Aos 92 anos, pontualíssimo, o lendário roteirista e produtor de TV Norman Lear subiu os degraus do Baltaire, restaurante que fica no bairro de Brentwood, em Los Angeles. Seth MacFarlane, cineasta e também criador de sitcoms, o seguiu logo depois – como já fez em outros aspectos.
Lear é um dos criadores de sucessos mais prolíficos dos últimos tempos. Durante vários anos, na década de 70, teve sete programas em exibição, incluindo “Tudo em Família”, “Maude” e “The Jeffersons”; cinco deles ficaram entre os dez mais populares do país, sendo assistidos por aproximadamente 120 milhões de espectadores por semana.
 
MacFarlane, 41, foi mais ou menos pelo mesmo caminho: criou “Uma Família da Pesada”, que estreia sua 14º temporada agora no segundo semestre, e dois outros seriados animados. Como cantor, gravou dois álbuns de clássicos do cancioneiro norte-americano. E também escreveu o roteiro e dirigiu “Ted”.

Em uma refeição em que Lear optou por salada de lagosta e MacFarlane só foi de muffin de mirtilo e café (“Estou meio de ressaca”, explicou), a dupla – em que ambos se destacam por defenderem a causa liberal – falou sobre as mudanças na TV dos EUA e na sociedade, o preço pessoal que se paga pelos horários insanos da profissão e as canções- tema de suas séries famosas.

“Uma Família da Pesada” começou da mesma maneira que “Tudo em Família”: um casal ao piano, queixas sobre o progresso e uma cantoria sobre a perda dos valores familiares.
 
Norman Lear: Eu poderia processá-lo por isso!
 
Seth MacFarlane: Poderia tirar até o meu último centavo, sim, mas no mundo da animação isso se chama “homenagem”. É o que impede que todos nós sejamos processados. Mas a nossa música foi mesmo um tributo; afinal, praticamente todo o mundo da comédia concorda que “Tudo em Família” foi a série cômica mais espetacular da história da TV.

NL: Nos anos 70.

SM: De todos os tempos. Outro dia vi de novo o episódio em que Archie escreve uma carta para Nixon. Edith está sentada, pronta para escrever, e ele lá, ditando; mas é claro que ela arruma o cabelo primeiro, em honra ao presidente. Esses pequenos detalhes já não aparecem mais no sitcom de hoje, essa sutileza e inteligência.

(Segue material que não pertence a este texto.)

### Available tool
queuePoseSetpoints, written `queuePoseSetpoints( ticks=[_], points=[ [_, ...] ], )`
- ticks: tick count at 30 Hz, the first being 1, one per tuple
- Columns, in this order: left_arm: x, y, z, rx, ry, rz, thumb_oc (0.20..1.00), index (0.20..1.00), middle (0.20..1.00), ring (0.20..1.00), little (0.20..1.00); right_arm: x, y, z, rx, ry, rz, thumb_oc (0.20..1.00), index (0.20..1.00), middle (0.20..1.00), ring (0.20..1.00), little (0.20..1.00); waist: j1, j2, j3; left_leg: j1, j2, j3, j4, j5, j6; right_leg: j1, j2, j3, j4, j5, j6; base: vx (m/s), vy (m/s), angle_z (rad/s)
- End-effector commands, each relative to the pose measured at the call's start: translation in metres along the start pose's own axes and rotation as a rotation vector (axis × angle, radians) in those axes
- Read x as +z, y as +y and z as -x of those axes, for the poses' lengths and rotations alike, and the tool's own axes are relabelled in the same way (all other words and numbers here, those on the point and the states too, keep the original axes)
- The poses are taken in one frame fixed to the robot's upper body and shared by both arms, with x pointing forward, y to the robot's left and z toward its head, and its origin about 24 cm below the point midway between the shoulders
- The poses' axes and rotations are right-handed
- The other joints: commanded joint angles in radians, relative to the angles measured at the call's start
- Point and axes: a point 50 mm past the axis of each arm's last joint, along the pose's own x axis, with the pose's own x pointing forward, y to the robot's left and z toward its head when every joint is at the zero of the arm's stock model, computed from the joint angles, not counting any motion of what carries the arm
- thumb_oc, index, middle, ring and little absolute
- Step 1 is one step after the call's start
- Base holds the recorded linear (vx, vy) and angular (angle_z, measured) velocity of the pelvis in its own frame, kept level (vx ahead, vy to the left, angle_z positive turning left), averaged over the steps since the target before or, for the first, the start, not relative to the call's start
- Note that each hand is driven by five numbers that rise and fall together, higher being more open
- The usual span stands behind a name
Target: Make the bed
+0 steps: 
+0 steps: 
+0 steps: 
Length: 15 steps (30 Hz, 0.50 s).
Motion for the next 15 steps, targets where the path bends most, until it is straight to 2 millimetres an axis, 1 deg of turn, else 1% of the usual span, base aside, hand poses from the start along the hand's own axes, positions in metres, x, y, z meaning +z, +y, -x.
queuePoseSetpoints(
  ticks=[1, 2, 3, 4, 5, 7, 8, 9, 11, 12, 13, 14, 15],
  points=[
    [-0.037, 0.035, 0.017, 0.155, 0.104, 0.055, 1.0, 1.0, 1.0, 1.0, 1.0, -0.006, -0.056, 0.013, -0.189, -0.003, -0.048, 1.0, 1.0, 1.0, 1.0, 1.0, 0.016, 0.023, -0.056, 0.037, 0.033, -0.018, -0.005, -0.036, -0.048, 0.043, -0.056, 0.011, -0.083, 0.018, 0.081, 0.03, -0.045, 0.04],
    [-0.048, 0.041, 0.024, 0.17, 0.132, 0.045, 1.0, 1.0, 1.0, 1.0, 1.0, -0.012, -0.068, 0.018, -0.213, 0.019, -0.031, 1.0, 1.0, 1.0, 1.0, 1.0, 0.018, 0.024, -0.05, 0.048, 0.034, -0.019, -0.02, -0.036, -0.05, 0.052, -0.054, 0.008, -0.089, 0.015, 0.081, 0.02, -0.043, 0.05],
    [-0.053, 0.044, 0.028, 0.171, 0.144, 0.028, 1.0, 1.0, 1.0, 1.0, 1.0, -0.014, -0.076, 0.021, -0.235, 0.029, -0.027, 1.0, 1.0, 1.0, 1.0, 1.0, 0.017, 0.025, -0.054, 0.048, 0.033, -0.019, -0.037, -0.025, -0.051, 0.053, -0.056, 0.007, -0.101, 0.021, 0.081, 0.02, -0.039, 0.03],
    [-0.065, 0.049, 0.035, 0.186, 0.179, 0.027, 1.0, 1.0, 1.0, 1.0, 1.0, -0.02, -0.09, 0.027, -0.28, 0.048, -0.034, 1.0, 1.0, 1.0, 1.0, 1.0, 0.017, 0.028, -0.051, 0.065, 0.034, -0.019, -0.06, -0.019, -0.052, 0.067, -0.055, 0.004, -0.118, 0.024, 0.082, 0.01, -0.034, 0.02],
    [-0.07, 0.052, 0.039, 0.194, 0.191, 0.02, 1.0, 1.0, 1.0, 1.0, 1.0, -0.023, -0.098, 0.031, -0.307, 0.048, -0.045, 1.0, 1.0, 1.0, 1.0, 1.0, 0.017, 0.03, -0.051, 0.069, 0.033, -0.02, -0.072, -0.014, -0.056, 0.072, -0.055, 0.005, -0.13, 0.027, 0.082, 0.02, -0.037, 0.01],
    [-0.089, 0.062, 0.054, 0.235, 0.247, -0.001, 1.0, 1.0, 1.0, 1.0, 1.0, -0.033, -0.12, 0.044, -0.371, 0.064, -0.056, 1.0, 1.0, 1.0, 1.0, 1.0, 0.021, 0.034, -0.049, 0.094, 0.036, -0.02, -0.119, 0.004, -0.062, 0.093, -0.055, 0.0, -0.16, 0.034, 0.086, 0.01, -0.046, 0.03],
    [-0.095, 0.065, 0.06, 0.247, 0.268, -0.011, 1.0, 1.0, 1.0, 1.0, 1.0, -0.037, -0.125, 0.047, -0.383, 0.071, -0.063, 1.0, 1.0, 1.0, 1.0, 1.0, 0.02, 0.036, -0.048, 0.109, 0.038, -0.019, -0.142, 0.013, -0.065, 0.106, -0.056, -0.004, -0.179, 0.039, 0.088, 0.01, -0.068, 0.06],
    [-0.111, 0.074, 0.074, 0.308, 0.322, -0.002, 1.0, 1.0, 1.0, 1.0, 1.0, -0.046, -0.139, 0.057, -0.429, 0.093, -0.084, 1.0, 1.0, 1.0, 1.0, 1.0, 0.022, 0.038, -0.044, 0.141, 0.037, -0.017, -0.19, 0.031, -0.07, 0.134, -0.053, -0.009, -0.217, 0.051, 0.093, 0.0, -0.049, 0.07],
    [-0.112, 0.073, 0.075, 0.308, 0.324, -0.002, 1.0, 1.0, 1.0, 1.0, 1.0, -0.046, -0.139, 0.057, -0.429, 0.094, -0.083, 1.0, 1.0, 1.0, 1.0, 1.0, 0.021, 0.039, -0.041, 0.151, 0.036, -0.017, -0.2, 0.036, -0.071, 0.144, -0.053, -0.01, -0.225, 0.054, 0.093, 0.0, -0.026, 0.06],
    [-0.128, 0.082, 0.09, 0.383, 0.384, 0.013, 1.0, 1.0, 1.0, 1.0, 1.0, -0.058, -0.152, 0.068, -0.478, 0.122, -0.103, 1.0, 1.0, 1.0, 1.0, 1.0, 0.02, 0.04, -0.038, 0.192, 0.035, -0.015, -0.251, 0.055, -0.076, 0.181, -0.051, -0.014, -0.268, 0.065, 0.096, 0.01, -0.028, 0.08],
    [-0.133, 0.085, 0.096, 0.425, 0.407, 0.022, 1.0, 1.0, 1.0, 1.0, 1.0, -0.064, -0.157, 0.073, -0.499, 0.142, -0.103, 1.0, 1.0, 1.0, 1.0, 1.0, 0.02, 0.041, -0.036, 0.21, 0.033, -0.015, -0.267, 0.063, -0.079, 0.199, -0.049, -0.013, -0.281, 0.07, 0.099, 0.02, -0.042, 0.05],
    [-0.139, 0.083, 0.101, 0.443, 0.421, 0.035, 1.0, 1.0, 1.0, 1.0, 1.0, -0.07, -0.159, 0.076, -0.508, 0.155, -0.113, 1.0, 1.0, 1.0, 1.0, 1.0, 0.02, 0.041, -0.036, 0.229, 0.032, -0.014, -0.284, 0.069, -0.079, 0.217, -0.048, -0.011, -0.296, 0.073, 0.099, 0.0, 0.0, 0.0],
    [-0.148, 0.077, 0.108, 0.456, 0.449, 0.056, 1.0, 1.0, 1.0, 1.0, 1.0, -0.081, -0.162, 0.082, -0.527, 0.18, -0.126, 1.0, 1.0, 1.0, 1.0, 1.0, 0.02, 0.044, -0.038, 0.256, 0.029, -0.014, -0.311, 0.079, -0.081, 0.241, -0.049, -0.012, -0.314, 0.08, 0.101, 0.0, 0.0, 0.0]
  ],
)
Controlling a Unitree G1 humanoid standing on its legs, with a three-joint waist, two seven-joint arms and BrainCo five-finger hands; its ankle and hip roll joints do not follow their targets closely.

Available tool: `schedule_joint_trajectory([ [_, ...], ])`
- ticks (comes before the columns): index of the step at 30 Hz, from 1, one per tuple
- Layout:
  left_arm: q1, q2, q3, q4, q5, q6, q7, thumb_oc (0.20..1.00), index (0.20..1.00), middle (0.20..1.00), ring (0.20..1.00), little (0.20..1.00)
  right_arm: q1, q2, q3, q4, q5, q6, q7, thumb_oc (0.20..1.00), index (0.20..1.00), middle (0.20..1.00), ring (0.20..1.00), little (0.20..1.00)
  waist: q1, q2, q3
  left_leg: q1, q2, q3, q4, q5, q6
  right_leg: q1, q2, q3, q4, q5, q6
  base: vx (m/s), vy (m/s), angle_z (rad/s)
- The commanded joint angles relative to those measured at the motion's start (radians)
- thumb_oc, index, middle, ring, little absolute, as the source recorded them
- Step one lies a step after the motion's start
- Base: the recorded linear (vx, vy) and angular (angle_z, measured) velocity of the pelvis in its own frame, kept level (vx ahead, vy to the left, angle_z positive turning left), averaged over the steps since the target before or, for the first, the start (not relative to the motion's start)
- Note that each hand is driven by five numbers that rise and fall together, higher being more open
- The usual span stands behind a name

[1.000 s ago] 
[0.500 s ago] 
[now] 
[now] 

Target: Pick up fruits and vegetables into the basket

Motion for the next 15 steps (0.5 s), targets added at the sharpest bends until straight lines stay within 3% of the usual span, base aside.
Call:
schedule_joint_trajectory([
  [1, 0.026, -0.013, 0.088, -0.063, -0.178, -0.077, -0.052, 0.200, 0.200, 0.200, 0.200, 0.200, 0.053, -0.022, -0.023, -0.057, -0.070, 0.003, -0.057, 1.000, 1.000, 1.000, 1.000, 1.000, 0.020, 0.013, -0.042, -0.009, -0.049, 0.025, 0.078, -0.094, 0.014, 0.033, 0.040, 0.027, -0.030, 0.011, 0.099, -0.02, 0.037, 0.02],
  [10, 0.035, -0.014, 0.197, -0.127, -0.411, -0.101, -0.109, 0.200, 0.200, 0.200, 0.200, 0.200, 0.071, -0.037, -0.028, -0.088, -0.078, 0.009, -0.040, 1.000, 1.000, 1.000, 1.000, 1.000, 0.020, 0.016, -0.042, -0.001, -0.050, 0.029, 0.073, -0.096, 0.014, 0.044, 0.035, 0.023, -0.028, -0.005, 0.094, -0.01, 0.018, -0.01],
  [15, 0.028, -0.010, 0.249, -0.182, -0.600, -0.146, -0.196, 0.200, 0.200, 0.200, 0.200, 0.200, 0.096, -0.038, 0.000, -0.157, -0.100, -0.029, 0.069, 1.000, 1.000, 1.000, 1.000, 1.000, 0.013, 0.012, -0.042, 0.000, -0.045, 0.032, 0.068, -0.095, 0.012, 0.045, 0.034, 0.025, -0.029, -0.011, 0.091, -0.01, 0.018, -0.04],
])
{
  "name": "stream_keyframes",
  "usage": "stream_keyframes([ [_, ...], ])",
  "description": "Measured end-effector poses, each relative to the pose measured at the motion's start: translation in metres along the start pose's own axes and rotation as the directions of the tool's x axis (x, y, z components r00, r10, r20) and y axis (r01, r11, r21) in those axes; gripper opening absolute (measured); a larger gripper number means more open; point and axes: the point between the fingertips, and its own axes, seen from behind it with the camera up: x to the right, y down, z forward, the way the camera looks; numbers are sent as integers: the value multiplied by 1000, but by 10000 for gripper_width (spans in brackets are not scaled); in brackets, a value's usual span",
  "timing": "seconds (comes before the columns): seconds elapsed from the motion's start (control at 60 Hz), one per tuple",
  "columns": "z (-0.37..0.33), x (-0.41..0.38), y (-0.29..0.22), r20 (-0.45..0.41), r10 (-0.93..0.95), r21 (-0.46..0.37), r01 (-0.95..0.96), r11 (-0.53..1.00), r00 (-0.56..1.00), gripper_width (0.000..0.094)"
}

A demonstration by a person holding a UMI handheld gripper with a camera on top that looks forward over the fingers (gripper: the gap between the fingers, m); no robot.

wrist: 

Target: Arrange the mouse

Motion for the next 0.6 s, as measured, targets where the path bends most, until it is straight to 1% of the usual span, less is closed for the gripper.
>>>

Vocês dois exploram a sociedade através de patetas, mas quando Archie ou qualquer um dos personagens de Norman diz algo racista ou sexista, há sempre alguém para corrigi-lo ou fazê-lo se retratar. A série nos mostrava o que era certo, só que, hoje em dia, a coisa é mais complicada. Em “Uma Família da Pesada”, os personagens dizem coisas horríveis, mas ninguém os corrige ou os fazem se retratar. É o público que tem que ter essa percepção. A bronca é coisa do passado?
 
SM: Ainda temos instruções para fazer outro personagem lhes dizer o que está errado; às vezes, quando é necessário, uso o recurso, mas a verdade é que parece que você está diminuindo o poder de discernimento do público – e porque, em 2015, ele é, de certa forma, mais tolerante que na década de 70, eu evito.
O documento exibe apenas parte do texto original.